WORK TO COMPLETE: Transcribe the stretch of entries below from the line with "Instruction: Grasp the" through the line with "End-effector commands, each", exactly and with both ends included; leave out all other lines.

WORKING DATA:
_ _ _ _
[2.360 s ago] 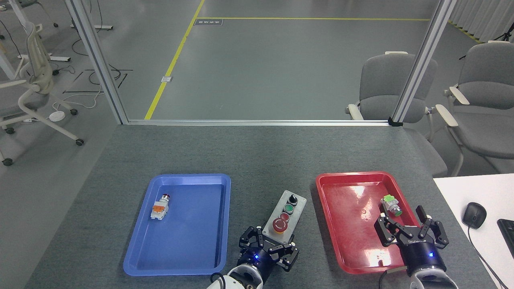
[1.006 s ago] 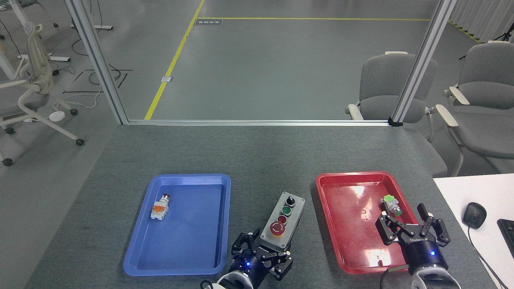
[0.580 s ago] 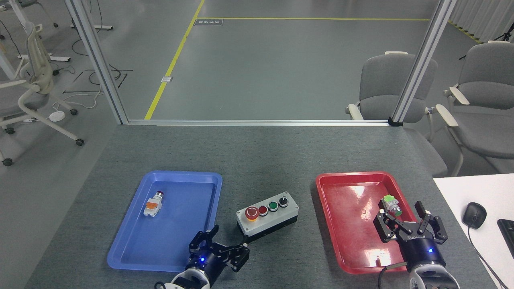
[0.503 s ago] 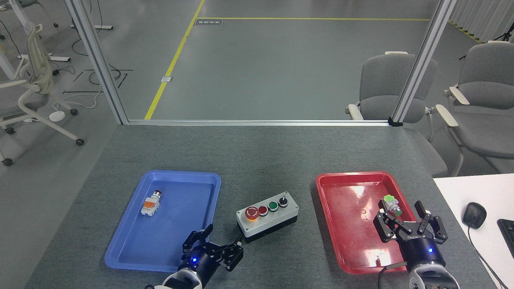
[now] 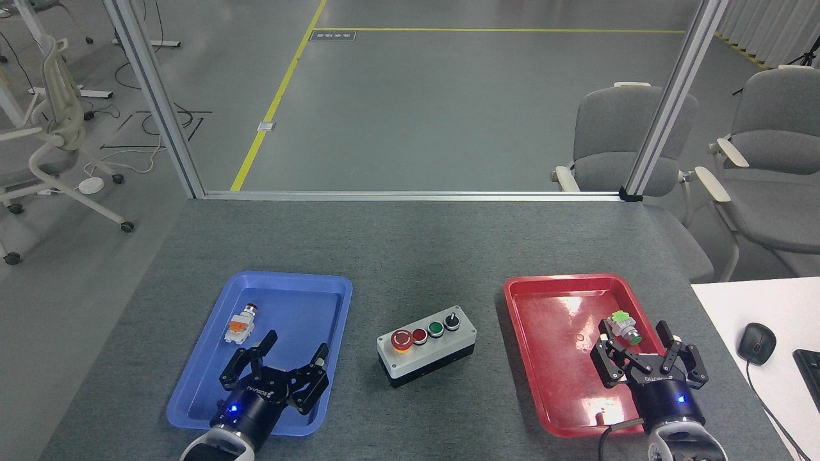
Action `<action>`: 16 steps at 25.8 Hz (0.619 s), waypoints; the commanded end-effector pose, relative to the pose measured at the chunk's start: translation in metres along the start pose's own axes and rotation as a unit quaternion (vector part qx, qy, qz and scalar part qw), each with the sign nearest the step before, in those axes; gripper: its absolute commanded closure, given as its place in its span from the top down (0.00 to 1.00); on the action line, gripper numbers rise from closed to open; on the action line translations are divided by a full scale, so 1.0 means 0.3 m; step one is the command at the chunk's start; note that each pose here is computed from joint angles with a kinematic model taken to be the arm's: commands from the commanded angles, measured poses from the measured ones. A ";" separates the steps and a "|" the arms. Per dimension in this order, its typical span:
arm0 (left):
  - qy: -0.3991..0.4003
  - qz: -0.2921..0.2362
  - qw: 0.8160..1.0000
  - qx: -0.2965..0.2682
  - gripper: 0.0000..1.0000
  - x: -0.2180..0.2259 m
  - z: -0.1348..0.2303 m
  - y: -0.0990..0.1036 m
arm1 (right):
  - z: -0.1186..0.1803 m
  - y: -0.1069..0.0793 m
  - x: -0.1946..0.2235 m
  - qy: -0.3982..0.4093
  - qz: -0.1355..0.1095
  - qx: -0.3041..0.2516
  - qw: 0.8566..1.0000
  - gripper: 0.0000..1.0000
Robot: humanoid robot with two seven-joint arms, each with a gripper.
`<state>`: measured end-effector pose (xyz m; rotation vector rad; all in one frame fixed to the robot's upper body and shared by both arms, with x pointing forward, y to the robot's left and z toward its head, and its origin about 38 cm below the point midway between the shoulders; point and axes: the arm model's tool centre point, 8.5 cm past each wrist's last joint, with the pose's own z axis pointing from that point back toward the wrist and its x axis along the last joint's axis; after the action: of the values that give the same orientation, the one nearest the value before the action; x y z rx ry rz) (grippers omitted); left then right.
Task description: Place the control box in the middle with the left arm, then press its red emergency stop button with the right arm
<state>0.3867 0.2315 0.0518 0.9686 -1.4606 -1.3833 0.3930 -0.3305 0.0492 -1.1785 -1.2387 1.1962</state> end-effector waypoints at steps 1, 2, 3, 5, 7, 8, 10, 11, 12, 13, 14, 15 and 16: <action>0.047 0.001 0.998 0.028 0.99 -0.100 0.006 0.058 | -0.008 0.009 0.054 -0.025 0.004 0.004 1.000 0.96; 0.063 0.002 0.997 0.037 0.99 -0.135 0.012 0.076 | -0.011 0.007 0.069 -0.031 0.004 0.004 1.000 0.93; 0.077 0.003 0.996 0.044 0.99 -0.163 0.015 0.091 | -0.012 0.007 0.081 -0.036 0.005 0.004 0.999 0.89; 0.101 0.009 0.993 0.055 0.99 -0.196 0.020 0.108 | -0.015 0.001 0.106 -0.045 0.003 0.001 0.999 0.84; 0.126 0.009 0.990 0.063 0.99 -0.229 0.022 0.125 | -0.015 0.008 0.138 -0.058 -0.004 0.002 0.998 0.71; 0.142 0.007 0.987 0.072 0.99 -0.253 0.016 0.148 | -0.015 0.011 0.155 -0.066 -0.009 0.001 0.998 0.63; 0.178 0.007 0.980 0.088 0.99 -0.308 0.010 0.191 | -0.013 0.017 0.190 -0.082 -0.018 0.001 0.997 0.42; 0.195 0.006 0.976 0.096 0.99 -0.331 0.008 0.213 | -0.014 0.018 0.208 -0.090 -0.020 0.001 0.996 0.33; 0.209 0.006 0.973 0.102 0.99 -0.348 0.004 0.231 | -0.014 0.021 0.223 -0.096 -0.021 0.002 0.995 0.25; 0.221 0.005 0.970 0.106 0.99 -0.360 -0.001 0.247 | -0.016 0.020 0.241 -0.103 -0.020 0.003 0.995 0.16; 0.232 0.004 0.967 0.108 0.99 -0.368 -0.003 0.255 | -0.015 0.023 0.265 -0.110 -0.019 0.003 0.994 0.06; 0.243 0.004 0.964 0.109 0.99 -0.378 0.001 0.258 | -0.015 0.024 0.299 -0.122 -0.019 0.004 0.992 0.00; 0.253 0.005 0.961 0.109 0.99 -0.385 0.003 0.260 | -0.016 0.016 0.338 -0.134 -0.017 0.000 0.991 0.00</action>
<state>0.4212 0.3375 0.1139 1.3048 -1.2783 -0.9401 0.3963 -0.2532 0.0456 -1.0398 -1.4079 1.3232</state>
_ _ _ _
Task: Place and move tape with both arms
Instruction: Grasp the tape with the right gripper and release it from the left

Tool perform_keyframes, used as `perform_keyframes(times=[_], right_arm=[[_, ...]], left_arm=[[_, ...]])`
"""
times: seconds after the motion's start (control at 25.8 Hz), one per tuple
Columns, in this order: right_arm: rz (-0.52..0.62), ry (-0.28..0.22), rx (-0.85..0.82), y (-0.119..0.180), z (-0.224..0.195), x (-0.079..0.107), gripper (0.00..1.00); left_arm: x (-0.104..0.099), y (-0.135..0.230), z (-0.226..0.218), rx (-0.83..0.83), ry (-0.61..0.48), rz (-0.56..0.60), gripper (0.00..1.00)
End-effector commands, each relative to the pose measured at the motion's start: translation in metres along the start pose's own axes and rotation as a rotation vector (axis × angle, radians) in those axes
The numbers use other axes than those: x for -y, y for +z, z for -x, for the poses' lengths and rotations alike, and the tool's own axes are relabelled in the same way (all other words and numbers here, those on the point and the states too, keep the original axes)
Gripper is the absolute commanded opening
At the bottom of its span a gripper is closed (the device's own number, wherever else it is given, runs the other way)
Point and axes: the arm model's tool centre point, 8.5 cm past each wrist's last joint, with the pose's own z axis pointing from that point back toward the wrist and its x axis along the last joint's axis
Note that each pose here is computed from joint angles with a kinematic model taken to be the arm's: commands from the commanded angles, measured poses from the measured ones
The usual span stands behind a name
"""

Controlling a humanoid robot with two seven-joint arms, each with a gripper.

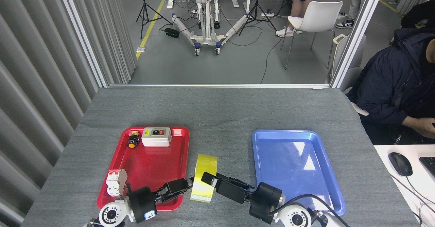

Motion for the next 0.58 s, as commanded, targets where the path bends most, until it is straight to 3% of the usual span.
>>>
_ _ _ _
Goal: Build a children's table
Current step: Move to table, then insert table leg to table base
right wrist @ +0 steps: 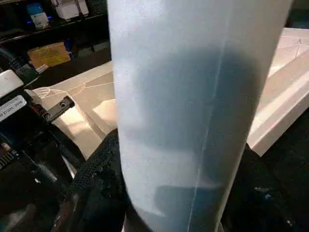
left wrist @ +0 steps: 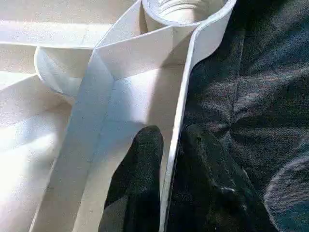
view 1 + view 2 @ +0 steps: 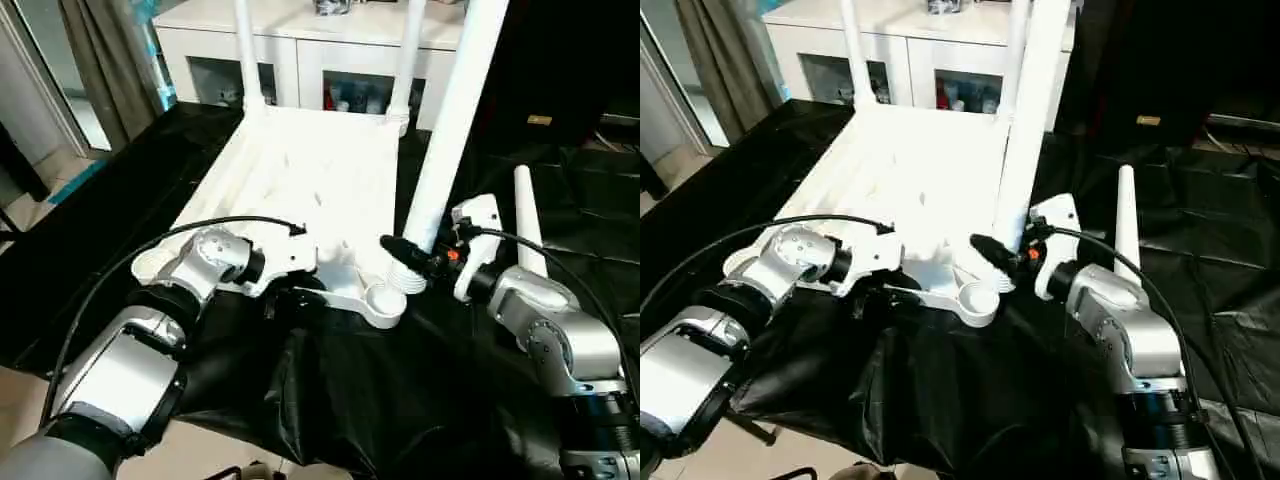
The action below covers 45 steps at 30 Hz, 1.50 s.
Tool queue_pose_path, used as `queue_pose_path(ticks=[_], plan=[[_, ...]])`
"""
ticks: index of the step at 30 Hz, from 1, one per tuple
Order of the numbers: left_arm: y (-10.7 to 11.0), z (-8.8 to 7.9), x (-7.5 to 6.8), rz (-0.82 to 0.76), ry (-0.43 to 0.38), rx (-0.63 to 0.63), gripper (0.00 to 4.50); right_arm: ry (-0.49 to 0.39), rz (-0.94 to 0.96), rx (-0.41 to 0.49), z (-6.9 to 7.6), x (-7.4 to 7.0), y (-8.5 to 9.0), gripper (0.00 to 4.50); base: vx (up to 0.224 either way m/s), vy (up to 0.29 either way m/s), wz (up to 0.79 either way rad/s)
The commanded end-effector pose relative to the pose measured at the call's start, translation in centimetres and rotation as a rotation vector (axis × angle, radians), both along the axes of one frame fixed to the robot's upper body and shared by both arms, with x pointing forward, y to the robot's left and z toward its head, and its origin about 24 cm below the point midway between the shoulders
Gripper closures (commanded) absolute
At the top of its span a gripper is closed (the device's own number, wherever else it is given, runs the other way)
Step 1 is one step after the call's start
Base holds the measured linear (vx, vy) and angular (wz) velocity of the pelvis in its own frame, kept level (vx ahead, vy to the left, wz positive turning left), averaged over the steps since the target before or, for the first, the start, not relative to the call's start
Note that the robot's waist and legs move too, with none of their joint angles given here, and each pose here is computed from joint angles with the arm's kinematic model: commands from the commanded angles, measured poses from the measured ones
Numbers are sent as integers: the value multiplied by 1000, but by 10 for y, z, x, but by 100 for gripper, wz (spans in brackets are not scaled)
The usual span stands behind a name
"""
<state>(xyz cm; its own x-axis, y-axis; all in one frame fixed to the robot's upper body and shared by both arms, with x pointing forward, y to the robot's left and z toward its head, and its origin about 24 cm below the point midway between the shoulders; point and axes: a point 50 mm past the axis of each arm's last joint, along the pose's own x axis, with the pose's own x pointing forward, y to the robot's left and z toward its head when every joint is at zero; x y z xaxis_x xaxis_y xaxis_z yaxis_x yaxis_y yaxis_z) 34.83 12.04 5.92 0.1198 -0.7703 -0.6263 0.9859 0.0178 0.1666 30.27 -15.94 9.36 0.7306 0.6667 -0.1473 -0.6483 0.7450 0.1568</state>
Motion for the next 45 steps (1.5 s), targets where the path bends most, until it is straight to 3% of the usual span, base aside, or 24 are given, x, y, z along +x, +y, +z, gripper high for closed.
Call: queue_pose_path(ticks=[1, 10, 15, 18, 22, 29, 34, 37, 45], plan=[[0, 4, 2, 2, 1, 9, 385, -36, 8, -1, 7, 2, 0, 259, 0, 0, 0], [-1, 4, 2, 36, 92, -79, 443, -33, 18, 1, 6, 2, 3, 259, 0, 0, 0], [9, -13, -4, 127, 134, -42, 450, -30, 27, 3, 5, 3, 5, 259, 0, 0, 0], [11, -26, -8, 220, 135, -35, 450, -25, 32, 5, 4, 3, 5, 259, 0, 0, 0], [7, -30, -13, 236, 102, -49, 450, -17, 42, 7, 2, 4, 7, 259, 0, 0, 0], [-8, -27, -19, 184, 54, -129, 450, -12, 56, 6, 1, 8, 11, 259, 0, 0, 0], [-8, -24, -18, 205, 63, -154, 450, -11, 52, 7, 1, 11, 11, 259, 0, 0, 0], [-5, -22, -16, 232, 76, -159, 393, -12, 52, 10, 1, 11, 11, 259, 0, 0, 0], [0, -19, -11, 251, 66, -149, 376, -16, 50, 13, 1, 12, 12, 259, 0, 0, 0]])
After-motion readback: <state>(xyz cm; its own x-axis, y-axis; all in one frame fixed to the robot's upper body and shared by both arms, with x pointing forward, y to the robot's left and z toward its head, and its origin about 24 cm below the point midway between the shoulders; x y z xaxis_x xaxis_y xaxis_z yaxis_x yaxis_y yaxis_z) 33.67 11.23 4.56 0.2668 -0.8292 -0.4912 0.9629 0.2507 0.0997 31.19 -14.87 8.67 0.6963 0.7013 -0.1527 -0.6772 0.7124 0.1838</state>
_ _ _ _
RESPONSE AREA:
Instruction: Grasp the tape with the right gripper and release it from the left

Tool perform_keyframes, used as `perform_keyframes(times=[_], right_arm=[[_, ...]], left_arm=[[_, ...]])`
"""
times: seconds after the motion's start (control at 25.8 Hz), one per tuple
Columns, in this order: right_arm: rz (-0.52..0.62), ry (-0.28..0.22), rx (-0.85..0.82), y (-0.119..0.180), z (-0.224..0.195), x (-0.079..0.107), gripper (0.00..1.00); left_arm: x (-0.104..0.099), y (-0.135..0.230), z (-0.226..0.218), rx (-0.83..0.83), ry (-0.61..0.48), rz (-0.56..0.60), gripper (0.00..1.00)
End-effector commands, each relative to the pose measured at the motion's start: translation in metres along the start pose's own axes and rotation as a rotation vector (axis × angle, radians) in those axes

The full answer has now been given.